PROBLEM TO SOLVE: Set down, exactly and in full, the line holding "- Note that" and all the lines after it until the listing ends, and nothing else.

INFORMATION SHOWN:
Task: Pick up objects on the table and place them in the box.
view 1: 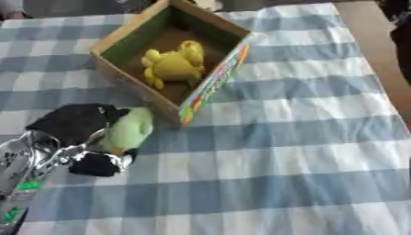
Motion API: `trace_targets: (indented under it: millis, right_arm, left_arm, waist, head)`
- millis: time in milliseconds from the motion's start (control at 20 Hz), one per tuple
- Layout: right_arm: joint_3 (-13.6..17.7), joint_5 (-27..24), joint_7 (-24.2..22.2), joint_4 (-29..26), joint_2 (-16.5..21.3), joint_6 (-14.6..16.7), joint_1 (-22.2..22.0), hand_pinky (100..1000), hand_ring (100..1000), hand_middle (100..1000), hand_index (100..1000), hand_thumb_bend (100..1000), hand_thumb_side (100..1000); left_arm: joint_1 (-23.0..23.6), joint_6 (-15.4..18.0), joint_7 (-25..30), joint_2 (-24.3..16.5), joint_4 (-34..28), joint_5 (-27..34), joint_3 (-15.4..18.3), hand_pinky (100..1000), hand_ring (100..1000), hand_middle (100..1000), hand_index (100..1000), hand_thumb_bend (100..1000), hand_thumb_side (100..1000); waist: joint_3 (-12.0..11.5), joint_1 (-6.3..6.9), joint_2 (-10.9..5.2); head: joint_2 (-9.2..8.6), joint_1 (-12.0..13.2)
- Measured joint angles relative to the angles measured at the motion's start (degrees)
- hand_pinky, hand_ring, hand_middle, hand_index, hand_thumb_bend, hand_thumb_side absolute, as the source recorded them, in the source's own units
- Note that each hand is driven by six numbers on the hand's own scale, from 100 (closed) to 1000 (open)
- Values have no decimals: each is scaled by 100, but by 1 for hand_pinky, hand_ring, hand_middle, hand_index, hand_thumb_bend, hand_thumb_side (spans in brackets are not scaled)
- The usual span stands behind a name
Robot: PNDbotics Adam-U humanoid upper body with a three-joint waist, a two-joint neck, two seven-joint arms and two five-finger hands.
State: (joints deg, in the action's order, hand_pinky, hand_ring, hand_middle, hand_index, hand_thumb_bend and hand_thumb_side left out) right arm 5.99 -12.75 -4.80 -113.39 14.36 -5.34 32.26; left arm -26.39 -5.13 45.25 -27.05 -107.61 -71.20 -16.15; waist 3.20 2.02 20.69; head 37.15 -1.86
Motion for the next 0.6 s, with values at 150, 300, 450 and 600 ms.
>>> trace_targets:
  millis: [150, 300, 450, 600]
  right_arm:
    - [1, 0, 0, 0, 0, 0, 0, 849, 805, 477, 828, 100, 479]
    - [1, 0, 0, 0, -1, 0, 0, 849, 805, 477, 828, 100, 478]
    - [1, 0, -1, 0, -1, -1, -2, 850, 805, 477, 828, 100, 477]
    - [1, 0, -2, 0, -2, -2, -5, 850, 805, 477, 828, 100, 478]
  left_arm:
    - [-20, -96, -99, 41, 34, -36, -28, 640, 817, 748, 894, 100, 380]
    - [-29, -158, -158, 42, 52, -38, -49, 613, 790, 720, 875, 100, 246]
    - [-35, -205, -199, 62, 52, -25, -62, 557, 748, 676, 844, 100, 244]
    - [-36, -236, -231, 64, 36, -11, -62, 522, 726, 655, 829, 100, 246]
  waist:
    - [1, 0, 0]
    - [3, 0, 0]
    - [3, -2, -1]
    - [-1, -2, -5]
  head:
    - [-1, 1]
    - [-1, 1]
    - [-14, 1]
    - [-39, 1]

WRITTEN SOLUTION:
- Note that each hand is driven by six numbers on the hand's own scale, from 100 (closed) to 1000 (open)
- Values have no decimals: each is scaled by 100, but by 1 for hand_pinky, hand_ring, hand_middle, hand_index, hand_thumb_bend, hand_thumb_side (spans in brackets are not scaled)
- The usual span stands behind a name
Robot: PNDbotics Adam-U humanoid upper body with a three-joint waist, a two-joint neck, two seven-joint arms and two five-finger hands.
State: (joints deg, in the action's order, hand_pinky, hand_ring, hand_middle, hand_index, hand_thumb_bend and hand_thumb_side left out) right arm 5.99 -12.75 -4.80 -113.39 14.36 -5.34 32.26; left arm -26.39 -5.13 45.25 -27.05 -107.61 -71.20 -16.15; waist 3.20 2.02 20.69; head 37.15 -1.86
Motion for the next 0.6 s, with values at 150, 300, 450 and 600 ms.
>>> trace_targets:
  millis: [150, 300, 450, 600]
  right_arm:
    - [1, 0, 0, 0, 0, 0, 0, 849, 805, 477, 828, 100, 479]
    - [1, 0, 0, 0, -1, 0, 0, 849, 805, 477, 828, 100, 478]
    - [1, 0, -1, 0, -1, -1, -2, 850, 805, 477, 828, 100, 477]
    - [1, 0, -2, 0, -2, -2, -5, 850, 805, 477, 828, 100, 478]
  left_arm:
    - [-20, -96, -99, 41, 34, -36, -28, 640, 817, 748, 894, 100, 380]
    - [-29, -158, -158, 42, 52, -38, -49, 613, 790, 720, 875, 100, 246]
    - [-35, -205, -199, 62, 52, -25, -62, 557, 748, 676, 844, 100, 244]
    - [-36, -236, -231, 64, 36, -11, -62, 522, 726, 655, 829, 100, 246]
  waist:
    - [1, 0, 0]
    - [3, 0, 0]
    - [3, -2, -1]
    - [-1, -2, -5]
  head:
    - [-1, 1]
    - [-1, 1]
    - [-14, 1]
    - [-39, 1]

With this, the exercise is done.